Itchy feet upon their return home led to more travels, this time to Vancouver, Canada. “We spent a year there doing lots of odd jobs, with the emphasis on the odd. I was a dog walker for a day-care centre for dogs,” reveals Katherine.
“Jessica worked for a coffee shop for a while, but for some reason we found it hard to get jobs. I got fired from a waitress job for general despondency!”
General despondency, eh? The songs on Smoke Fairies’ debut album, 2010’s Through Low Light And Trees, are not the happiest, as titles such as Summer Fades, Storm Song and Feeling Is Turning Blue would indicate.
Nevertheless, the mood may be changing for their next album. “Now we live in South East London, which is very intense but it feels like our home now. You start to find inspiration in the turmoil and chaos. Rather than birds and trees, or mountains in Vancouver, now the view out the back is a car park, but when the sun sets behind this huge tower block, you feel this is a different kind of beauty,” says Katherine.
“We’re both hoping the new album moves us on. I saw Through Low Light And Trees as quite an indulgent path into loneliness; it’s very atmospheric, it’s a sun-going-down kind of album, an album to listen to with a glass of wine in winter.
“A lot of the songs were drawn from the experience of travelling around and leaving, or feeling distant and out of place, and the heartache that comes from looking back and longing…but we’re in a different state of mind, more positive and the next album will have a brighter feel and not be afraid of being poppier.”

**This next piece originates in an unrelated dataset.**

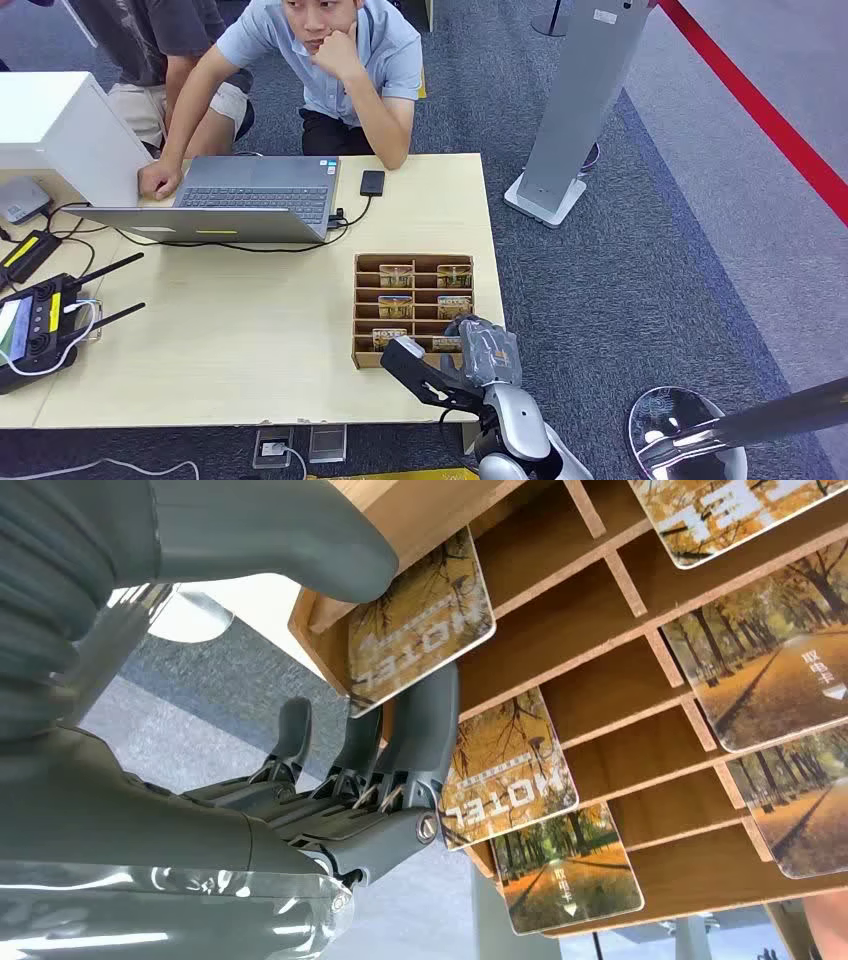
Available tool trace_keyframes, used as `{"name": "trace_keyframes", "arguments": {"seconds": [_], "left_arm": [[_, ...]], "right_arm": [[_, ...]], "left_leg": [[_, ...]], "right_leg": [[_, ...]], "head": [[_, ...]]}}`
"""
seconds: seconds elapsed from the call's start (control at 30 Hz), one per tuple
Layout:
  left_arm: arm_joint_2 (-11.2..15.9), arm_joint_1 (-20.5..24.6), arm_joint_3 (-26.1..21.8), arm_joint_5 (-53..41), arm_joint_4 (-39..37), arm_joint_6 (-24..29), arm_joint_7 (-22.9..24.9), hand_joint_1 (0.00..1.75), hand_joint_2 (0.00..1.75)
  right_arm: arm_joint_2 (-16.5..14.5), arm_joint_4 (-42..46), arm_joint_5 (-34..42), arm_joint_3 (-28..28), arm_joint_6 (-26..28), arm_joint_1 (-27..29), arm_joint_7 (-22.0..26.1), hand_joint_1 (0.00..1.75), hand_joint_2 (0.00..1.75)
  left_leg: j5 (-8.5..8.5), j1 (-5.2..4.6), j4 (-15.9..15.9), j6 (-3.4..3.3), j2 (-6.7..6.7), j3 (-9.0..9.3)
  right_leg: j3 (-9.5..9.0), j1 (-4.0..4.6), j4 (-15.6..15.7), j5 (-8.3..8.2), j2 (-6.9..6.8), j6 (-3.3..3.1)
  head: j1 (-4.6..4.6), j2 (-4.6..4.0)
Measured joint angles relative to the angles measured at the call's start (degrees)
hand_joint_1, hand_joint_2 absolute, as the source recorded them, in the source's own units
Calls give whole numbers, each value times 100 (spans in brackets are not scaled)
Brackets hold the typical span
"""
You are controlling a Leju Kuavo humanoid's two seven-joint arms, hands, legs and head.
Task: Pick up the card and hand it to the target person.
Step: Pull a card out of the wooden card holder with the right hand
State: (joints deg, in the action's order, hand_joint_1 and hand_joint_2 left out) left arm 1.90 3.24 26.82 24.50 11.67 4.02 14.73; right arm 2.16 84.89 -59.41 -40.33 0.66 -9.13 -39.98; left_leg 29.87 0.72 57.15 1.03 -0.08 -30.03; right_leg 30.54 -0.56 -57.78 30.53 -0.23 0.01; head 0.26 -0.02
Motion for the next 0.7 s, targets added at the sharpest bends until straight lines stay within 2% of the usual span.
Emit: {"name": "trace_keyframes", "arguments": {"seconds": [0.17, 0.3, 0.43, 0.63, 0.7], "left_arm": [[0, 0, 2, 0, 0, 0, 0, 0, 0], [0, 0, 4, 0, 0, 0, 0, 0, 0], [0, 1, 44, 10, 0, 5, 0, 0, 0], [0, 1, 80, 49, 0, 7, -26, 0, 0], [0, 1, 84, 63, 0, 8, -42, 0, 0]], "right_arm": [[0, -5, 4, 0, -3, -6, 0, 108, 175], [0, -13, 7, 1, -6, -11, 0, 128, 175], [-2, -28, 7, 1, -14, -17, 0, 139, 175], [-7, -28, 19, -1, -13, -17, 0, 170, 175], [-7, -28, 46, -2, -8, -19, 0, 175, 175]], "left_leg": [[0, 0, 0, 0, 0, 0], [0, 0, 0, 0, 0, 0], [0, 0, 0, 0, 0, 0], [0, 0, 0, 0, 0, 1], [0, 0, 0, 0, 0, 1]], "right_leg": [[0, 0, 0, 0, 0, 0], [0, 0, 0, 0, 0, 0], [0, 0, 0, 0, 0, 0], [0, 0, 0, 0, 0, 0], [0, 0, 0, 0, 0, 0]], "head": [[-1, 0], [-2, 0], [-2, 0], [0, 0], [0, 0]]}}
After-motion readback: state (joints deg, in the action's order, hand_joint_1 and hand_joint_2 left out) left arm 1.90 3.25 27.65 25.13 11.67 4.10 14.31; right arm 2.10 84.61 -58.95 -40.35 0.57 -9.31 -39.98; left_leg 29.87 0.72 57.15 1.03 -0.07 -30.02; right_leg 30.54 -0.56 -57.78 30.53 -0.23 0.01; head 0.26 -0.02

That said, the one new song that Smoke Fairies will play in York is not the cheeriest of new starts. “Somebody Speaks was kind of inspired by when we were touring America with Laura Marling last year,” says Katherine. “We were all in this large van, driving long distances, driving across Kansas, where it was all the same, and I hadn’t really been on a trip like that before.
“There were these isolated communities with small farms, and for the song we imagined what it was like out there living in those communities and then projected our own feelings on to that. It’s got kind of a desolate feeling to it.”
Smoke Fairies’ songs will retain their combination of the ancient and modern. “I suppose you always run the risk, when you’re playing music reminiscent of times past, that it reminds people of music they bought before, so it’s important to be affected by the time you’re in, creating something timeless, rather than just reflecting the past,” says Katherine.
“I think we’ve moved on from being initially influenced by records from the Seventies – Jessica’s mum’s records – to making music that’s more original.”
Smoke Fairies play The Duchess, York, tomorrow night, supported by Mechanical Bride. Doors open at 7.30pm; box office, 0844 477 1000.
Did you know?
Smoke Fairies take their name from the summer mist that collects in the hedgerows of Sussex’s narrow country lanes.
Did you know too?
Jack White produced Smoke Fairies’ fourth seven-inch single, featuring Gastown and River Song, on his Third Man label at his Nashville studio. In typical White fashion, the session lasted only 36 hours, during which he also drummed and played “a mad guitar solo” on River Song with his Raconteurs/ Dead Weather cohort Jack Lawrence on bass.
Did you know, furthermore?
Last year, Katherine and Jessica added angelic backing vocals to the sea shanty Shallow Brown on Richard Hawley’s False Lights From The Land EP.